Tijdens de oorlog werd er zwaar gestreden om de duinheuvel, Hoogte 17 of la Grande Dune, die door de Duitsers ook wel eens de Kreuzfeuer Dune genoemd werd. Er bijna rechtover aan Duitse zijde lag de Hexenkessel. De hoge duin wisselde meermaals van bezetter, vooral de Fransen (Noord-Afrikanen) leverden hier zwaar slag. Het 7e Régiment de Marche de Tirailleurs Algeriens kreeg eind december 1914 de opdracht om la Grande Dune te veroveren.

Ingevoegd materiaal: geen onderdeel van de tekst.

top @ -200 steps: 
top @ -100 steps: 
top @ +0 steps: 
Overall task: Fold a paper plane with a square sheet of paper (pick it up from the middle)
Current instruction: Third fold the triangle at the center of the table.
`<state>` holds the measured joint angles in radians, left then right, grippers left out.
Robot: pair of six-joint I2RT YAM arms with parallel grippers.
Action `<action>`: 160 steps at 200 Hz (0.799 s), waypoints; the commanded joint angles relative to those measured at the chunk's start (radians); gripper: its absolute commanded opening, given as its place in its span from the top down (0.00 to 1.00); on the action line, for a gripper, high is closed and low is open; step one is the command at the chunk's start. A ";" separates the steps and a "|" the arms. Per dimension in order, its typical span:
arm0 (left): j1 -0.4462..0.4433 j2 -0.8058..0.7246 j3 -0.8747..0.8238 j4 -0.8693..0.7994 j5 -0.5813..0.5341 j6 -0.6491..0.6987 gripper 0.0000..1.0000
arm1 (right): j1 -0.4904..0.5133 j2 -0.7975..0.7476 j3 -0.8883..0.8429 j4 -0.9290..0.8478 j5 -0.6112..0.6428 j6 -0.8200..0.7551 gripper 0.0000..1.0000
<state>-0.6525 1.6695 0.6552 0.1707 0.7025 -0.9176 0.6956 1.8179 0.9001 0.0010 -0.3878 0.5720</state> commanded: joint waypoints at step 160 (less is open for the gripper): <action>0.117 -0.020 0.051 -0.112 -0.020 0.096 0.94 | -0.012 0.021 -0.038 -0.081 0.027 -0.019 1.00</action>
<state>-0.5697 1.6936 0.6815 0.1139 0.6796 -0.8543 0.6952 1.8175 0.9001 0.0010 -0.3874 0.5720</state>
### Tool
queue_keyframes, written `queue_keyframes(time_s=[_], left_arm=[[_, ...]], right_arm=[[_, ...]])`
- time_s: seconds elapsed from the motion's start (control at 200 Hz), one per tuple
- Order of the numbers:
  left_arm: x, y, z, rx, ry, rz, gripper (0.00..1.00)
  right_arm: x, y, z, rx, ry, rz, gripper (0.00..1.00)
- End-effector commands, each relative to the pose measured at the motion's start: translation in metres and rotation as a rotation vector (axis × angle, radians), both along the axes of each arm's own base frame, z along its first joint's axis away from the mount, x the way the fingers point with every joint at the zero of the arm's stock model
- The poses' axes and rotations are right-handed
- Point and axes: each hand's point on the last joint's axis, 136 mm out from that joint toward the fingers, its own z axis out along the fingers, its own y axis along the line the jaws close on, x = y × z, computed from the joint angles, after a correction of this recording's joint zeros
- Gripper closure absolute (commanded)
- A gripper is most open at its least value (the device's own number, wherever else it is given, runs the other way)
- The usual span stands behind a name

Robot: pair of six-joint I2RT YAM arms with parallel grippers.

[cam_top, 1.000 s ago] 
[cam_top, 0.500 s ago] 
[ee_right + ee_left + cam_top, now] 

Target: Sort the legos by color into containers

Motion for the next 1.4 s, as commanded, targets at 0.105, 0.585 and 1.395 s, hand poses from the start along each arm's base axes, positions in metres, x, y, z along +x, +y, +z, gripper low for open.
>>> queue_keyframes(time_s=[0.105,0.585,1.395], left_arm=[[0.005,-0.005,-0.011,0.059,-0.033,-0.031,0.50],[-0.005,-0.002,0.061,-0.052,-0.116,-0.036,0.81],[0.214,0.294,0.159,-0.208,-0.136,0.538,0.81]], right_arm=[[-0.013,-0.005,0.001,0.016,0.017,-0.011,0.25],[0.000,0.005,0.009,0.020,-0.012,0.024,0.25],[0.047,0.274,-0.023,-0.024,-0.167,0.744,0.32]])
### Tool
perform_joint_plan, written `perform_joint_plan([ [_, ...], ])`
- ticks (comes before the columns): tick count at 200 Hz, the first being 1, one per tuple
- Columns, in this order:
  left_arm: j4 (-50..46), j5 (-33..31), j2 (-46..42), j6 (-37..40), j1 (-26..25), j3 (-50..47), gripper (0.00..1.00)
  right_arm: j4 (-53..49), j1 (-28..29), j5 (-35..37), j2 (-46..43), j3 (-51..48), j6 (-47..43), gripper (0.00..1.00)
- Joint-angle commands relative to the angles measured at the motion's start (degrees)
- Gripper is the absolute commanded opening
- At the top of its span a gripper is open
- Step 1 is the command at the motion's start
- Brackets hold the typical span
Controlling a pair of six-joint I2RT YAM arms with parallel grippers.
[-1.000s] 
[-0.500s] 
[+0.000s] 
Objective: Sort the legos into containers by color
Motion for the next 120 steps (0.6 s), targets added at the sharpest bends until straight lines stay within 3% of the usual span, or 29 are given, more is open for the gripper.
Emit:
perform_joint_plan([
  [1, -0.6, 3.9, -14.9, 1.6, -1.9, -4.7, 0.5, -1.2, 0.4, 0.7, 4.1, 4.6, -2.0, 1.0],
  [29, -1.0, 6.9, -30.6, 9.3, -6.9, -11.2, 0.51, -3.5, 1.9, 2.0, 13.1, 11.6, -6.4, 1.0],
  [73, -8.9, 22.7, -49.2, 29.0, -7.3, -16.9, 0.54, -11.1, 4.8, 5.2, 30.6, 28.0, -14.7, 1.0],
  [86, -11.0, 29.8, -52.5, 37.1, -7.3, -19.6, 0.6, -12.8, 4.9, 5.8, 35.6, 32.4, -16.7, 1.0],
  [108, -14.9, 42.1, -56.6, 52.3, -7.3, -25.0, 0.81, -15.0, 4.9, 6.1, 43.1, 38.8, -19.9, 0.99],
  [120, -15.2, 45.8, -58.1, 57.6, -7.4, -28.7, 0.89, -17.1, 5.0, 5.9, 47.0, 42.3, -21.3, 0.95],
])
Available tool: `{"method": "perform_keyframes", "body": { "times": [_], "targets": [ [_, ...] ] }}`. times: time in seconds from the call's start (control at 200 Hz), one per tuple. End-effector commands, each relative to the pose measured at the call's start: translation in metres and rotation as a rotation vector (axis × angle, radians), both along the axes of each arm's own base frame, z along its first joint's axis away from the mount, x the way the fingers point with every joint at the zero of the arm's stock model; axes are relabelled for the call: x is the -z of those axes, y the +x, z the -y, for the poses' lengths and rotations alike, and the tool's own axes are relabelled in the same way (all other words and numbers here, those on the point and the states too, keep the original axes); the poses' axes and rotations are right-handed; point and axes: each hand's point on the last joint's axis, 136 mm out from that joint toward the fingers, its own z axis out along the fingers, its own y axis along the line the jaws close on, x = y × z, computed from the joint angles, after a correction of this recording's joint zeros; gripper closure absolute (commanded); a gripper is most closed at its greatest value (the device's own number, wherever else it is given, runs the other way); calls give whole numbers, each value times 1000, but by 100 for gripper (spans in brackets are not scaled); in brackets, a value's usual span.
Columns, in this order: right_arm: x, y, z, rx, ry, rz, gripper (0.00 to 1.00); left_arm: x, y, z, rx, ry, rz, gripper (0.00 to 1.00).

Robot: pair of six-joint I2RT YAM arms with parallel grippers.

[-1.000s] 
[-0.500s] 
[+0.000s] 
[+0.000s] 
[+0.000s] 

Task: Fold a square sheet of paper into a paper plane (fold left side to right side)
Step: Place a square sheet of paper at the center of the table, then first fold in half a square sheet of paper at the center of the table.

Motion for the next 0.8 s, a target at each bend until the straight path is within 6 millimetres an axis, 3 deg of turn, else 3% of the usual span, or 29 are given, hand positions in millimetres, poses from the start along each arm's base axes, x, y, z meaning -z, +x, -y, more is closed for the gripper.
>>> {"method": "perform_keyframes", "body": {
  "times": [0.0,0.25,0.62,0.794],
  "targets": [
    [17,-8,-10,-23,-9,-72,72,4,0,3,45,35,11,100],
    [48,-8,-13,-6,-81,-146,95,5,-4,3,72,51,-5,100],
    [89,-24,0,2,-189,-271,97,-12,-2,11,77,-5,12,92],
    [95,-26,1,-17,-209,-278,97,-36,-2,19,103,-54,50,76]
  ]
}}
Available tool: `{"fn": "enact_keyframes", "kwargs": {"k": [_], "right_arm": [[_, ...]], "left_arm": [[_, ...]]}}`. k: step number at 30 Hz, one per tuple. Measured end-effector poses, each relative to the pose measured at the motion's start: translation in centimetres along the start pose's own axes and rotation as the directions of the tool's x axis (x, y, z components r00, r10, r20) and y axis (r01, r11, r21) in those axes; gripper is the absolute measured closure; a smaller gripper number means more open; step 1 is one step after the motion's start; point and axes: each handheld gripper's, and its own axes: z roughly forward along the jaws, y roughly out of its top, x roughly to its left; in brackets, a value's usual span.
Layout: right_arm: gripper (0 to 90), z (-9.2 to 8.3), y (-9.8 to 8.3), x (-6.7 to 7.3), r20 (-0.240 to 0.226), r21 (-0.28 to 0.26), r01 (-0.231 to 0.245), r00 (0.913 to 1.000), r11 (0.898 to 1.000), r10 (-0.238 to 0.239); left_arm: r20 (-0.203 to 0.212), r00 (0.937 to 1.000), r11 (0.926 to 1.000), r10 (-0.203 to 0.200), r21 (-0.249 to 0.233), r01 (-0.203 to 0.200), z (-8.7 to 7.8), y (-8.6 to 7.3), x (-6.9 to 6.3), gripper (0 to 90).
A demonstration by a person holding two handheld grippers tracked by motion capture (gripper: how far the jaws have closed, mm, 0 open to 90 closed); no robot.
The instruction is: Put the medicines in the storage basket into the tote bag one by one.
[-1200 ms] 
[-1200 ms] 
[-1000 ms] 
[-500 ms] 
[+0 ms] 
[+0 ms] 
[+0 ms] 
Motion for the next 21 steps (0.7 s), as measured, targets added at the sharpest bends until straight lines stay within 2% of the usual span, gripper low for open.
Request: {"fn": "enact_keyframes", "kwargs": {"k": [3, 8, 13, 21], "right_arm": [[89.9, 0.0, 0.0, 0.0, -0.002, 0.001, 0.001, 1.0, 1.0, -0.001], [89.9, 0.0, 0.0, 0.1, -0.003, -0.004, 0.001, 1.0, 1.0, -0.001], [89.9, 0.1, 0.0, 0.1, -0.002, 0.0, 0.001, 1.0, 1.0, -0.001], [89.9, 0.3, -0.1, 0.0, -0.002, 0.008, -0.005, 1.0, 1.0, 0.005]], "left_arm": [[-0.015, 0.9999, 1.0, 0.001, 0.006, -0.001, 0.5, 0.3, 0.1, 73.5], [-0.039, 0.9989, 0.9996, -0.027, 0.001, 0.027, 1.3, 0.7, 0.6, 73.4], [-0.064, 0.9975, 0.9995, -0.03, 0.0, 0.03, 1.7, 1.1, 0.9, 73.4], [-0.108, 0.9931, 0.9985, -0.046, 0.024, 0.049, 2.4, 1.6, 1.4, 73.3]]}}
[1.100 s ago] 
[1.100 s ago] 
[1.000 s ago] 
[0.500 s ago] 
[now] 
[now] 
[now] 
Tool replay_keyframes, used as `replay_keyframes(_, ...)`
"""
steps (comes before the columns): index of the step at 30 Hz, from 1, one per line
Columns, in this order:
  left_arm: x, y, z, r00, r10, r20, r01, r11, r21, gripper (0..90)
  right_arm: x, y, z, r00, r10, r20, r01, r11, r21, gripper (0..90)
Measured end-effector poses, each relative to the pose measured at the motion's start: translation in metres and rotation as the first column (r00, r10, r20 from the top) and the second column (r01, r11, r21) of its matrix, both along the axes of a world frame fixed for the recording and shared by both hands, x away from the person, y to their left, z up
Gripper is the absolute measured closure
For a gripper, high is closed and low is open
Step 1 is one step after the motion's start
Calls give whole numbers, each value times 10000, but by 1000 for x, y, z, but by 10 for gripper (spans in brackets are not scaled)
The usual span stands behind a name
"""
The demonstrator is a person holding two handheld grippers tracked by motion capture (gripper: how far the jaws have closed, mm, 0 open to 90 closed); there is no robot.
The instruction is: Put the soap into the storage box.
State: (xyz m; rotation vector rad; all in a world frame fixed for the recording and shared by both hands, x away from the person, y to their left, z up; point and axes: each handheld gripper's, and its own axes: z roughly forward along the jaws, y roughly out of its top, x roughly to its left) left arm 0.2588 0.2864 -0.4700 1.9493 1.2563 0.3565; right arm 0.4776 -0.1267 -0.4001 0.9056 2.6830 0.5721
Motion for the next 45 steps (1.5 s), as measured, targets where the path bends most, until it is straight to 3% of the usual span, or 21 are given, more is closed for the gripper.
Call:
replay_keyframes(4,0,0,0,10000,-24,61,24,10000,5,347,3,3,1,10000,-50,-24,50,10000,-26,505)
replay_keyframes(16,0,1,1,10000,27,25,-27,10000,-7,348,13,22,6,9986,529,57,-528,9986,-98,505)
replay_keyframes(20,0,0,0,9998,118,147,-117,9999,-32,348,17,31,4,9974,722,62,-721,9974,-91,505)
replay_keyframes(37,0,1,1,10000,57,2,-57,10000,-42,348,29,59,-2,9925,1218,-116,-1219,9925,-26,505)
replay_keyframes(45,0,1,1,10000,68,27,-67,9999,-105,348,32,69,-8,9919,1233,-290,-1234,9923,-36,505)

De 28ste januari 1915 werd een zoveelste poging ondernomen om de duin te veroveren. Drie compagnieën van het bataljon Toulet en drie van het bataljon Jacquot moesten de tranchées du Polder innemen, een compagnie van het bataljon Sacquet kreeg als opdracht de Grande Dune (de Grote Duin) te veroveren. In de morgen van 28 januari brak het voorbereidende en doeltreffende geallieerde artillerievuur los. De infanterie kon vlot oprukken over de eerste vijandelijke lijn. Daarna werd het moeilijker en kwamen de verraste Duitsers in actie. Hun tegenaanvallen zaaiden dood en verwarring bij de compagnie, maar die hield toch stand. Het bevel tot terugtrekking bereikte hen niet. De hele dag werden mannen aangevoerd om de Grande Dune bezet te kunnen houden, maar tevergeefs, 's avonds werd dan toch de aftocht geblazen. Het regiment had 121 doden, 206 gewonden en 46 vermisten te betreuren en werd door Franse marine-fuseliers vervangen.
Lieutenant Pierre G.T.E.A. Thuret (° Paris, 1888) was één van die vermisten. Thuret werd voor de eerste maal gewond op 6 september 1914. Hij kreeg toen, tijdens een aanval, een kogel in zijn borst. Na zijn herstel muteerde hij van het 5de naar het 7de R.M.T.A. (Régiment de Marche de Tirailleurs Algeriens). Hij was een van de doden die te betreuren vielen op 28 januari. Het lichaam van de 27 jarige luitenant werd nooit terug gevonden, maar zijn familie plaatste een gedenkkruis op de vroegere hoge duin, nu gelegen op militair domein in het Kwartier Lombardsijde. Op 10 juli 1979 vonden spelende kinderen in de duinen van het kwartier stoffelijke resten van menselijke oorsprong. Bij verdere opgravingen vond de Regimentspolitie uiteindelijk één volledig skelet en de onderste ledematen van een tweede. Een lederen patroontas vol geweermunitie, lederen schoenen met kopnagels, enkele verroeste granaatsplinters, een bolvormige granaat en een artilleriegranaat toonden aan dat het hier ging om de stoffelijke resten van gesneuvelde militairen uit de Eerste Wereldoorlog. De vondst werd weliswaar gedaan op een tiental meter van het herdenkingsmonument van de Franse luitenant Pierre Thuret, maar er bestond geen bewijs dat het hier om zijn stoffelijk overschot ging.
Luitenant-kolonel Rudy Baert, kwartiercommandant in 2007 en commandant van 14A, geboren en getogen in leper, was overtuigd dat de verloedering van het monument binnen zijn kwartier een halt moest worden toegeroepen. Uit diep respect voor zij die sneuvelden nam hij de beslissing de gevonden stoffelijke resten te herbegraven onder een gerenoveerd monument dat respect en waardigheid uitstraalt.